What needs to be done:
The output should be every line below that includes the word "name".
Start of Information provided
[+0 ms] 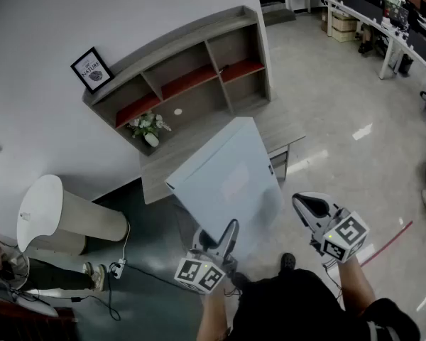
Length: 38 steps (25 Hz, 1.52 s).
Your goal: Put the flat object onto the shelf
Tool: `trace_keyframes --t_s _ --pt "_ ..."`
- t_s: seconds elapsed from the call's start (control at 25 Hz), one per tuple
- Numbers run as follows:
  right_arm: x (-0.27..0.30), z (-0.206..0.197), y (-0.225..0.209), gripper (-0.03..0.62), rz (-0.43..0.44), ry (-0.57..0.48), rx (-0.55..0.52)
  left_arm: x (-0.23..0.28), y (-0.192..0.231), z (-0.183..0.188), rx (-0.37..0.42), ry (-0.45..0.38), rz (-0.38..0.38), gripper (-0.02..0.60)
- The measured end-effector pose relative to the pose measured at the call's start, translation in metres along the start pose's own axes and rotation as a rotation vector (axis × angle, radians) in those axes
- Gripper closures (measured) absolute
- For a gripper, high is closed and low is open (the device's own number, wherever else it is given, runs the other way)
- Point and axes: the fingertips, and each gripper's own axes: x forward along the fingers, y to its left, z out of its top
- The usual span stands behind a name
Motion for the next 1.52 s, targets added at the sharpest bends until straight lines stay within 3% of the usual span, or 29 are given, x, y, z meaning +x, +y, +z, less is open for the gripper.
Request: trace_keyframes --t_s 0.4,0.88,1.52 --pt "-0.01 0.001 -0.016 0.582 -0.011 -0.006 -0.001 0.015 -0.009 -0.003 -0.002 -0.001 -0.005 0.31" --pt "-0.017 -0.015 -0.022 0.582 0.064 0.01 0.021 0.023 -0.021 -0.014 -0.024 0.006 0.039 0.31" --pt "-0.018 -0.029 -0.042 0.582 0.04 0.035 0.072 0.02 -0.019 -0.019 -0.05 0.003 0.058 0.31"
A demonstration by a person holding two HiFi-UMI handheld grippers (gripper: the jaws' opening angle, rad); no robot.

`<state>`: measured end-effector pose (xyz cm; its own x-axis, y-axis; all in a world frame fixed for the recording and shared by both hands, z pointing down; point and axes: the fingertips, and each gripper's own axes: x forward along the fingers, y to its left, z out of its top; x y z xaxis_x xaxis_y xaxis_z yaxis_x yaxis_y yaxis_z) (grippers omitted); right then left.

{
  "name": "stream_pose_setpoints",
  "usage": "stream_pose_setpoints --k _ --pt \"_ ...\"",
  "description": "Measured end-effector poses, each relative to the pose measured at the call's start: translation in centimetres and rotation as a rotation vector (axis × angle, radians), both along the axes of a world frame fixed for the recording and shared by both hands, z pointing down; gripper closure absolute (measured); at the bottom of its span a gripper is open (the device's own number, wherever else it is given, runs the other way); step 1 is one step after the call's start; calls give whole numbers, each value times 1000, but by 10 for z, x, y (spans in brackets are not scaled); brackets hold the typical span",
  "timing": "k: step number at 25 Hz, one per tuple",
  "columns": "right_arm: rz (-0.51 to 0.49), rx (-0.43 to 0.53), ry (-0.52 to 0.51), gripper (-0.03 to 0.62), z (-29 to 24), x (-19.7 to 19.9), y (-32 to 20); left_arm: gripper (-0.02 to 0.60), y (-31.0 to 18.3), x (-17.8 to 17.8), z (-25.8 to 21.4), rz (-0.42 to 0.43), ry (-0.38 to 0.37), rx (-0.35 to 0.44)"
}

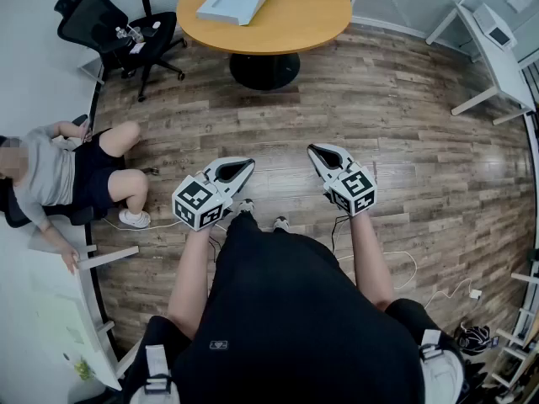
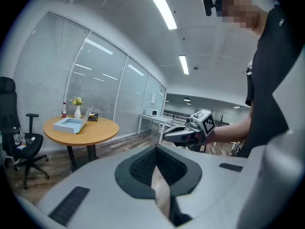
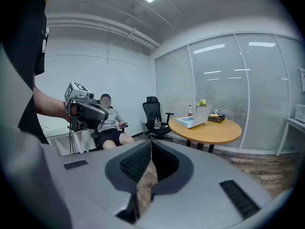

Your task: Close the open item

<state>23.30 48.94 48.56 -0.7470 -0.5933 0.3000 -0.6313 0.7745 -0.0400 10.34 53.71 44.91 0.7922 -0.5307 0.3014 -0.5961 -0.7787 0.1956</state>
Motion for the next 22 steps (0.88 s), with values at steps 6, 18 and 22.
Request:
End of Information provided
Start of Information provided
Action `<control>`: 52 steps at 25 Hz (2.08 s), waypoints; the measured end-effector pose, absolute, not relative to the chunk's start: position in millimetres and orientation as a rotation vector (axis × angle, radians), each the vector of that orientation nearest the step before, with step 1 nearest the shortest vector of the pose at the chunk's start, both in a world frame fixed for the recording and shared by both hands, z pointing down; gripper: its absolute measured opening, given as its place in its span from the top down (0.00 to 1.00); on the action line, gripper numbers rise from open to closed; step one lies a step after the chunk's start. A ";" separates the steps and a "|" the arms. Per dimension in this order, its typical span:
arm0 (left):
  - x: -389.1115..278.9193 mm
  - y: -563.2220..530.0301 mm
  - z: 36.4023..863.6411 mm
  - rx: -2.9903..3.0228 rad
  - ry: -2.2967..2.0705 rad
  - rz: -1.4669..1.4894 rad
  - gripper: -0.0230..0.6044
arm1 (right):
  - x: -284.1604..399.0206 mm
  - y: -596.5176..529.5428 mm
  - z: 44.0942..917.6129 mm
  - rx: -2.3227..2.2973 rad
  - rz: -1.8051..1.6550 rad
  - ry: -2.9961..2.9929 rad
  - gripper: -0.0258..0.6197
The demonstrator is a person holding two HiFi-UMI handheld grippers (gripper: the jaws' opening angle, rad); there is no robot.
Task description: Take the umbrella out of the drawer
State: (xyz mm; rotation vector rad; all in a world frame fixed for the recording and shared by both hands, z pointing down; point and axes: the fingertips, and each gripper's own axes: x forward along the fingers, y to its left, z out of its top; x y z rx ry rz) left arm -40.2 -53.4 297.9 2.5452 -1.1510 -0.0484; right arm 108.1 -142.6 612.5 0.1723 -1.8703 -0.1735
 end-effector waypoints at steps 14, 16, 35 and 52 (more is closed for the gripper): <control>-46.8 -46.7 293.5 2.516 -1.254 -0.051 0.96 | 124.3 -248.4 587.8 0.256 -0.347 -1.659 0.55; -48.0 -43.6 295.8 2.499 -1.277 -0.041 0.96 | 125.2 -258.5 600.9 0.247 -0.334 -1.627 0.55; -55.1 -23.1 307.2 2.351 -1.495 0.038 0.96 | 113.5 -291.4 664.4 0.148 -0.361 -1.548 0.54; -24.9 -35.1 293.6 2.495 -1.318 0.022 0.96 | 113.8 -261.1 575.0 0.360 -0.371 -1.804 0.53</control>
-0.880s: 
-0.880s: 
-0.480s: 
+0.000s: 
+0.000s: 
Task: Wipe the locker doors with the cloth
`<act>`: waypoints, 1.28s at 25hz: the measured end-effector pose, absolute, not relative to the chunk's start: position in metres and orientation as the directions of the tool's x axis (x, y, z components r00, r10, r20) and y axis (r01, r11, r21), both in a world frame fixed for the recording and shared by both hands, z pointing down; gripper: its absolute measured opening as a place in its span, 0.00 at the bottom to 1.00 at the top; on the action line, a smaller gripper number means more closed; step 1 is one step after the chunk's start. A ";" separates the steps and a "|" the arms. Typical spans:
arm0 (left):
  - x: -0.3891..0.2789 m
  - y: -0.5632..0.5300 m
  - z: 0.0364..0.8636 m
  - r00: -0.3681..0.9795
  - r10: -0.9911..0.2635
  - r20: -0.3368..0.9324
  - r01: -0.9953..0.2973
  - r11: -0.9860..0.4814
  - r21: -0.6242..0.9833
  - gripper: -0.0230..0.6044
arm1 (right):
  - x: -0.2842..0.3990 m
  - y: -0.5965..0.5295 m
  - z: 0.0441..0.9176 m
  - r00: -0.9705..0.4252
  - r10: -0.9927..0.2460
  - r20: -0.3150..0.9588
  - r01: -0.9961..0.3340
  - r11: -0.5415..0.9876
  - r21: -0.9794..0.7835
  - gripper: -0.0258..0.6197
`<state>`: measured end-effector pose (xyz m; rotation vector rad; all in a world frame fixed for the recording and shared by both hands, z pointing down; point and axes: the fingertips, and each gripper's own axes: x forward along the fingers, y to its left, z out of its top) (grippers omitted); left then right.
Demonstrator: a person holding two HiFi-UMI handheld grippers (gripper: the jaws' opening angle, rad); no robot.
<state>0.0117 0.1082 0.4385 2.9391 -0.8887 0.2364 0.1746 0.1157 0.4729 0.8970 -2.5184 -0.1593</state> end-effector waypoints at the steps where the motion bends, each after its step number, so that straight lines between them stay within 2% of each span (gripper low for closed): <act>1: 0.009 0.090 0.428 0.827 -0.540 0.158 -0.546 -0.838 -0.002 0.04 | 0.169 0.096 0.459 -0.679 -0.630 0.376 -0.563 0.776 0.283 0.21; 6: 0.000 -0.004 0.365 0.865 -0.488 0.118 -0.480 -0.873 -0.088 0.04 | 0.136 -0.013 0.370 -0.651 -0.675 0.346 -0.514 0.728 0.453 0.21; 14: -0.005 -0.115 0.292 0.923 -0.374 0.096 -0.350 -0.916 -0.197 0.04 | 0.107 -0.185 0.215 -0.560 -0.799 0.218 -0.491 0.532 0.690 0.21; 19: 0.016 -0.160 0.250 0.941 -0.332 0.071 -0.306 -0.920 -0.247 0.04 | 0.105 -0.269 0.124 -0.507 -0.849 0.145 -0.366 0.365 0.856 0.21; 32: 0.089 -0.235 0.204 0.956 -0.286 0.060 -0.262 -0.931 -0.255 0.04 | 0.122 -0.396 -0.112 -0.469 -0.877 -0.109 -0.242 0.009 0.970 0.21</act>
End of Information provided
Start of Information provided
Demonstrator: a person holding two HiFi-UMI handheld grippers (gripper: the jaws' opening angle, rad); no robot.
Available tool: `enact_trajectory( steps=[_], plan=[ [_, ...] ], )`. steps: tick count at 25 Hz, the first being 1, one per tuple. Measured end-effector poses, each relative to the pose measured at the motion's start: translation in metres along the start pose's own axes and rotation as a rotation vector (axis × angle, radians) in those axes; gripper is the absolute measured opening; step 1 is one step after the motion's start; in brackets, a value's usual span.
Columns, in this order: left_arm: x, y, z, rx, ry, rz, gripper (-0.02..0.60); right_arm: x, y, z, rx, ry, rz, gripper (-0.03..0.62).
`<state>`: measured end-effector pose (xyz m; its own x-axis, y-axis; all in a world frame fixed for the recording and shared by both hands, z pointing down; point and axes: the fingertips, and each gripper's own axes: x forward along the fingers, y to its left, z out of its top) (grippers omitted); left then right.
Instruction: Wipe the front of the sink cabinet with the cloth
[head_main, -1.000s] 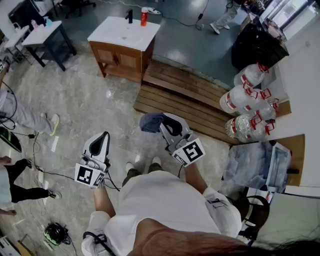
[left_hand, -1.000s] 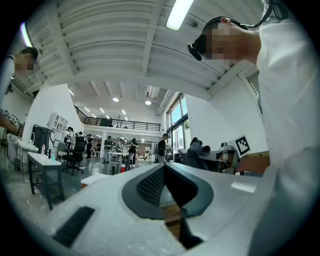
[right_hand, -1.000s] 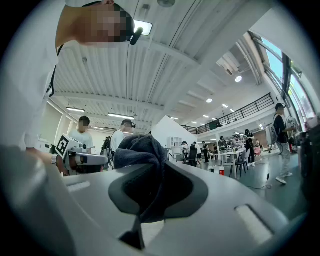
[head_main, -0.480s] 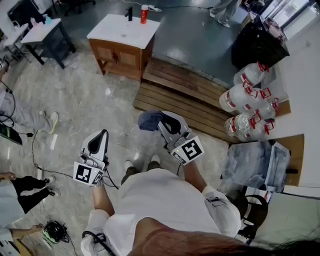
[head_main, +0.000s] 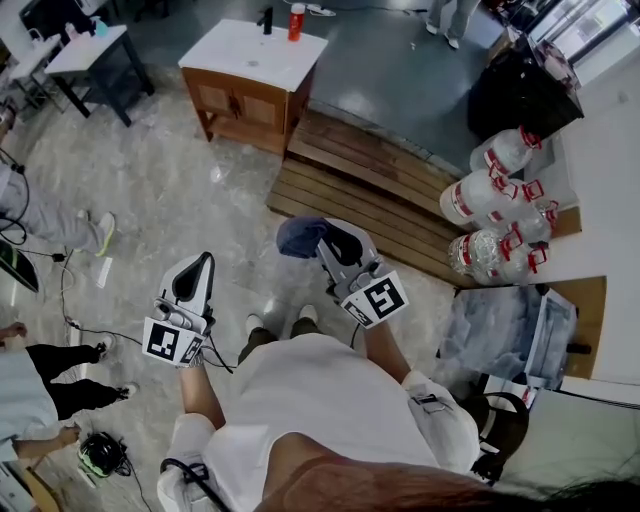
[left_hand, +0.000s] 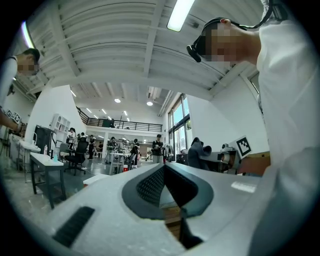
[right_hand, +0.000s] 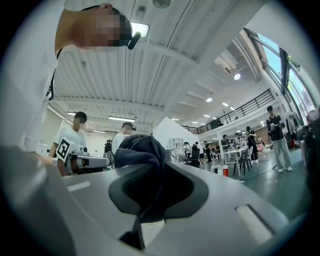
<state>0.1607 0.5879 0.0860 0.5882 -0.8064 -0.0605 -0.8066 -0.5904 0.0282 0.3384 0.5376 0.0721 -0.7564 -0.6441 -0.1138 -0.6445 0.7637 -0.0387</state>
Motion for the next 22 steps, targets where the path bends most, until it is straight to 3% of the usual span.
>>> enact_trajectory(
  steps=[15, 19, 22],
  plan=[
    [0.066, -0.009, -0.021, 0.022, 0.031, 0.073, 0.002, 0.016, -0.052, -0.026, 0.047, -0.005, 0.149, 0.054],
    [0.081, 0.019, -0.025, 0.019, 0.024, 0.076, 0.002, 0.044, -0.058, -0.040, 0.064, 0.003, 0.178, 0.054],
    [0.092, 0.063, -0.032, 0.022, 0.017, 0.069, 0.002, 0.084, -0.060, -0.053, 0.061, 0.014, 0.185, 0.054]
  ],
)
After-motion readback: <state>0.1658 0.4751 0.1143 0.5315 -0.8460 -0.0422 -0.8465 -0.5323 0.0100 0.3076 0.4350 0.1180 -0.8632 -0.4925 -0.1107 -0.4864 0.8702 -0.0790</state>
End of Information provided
Task answer:
- The usual span stands behind a name
  "name": "stream_pose_setpoints",

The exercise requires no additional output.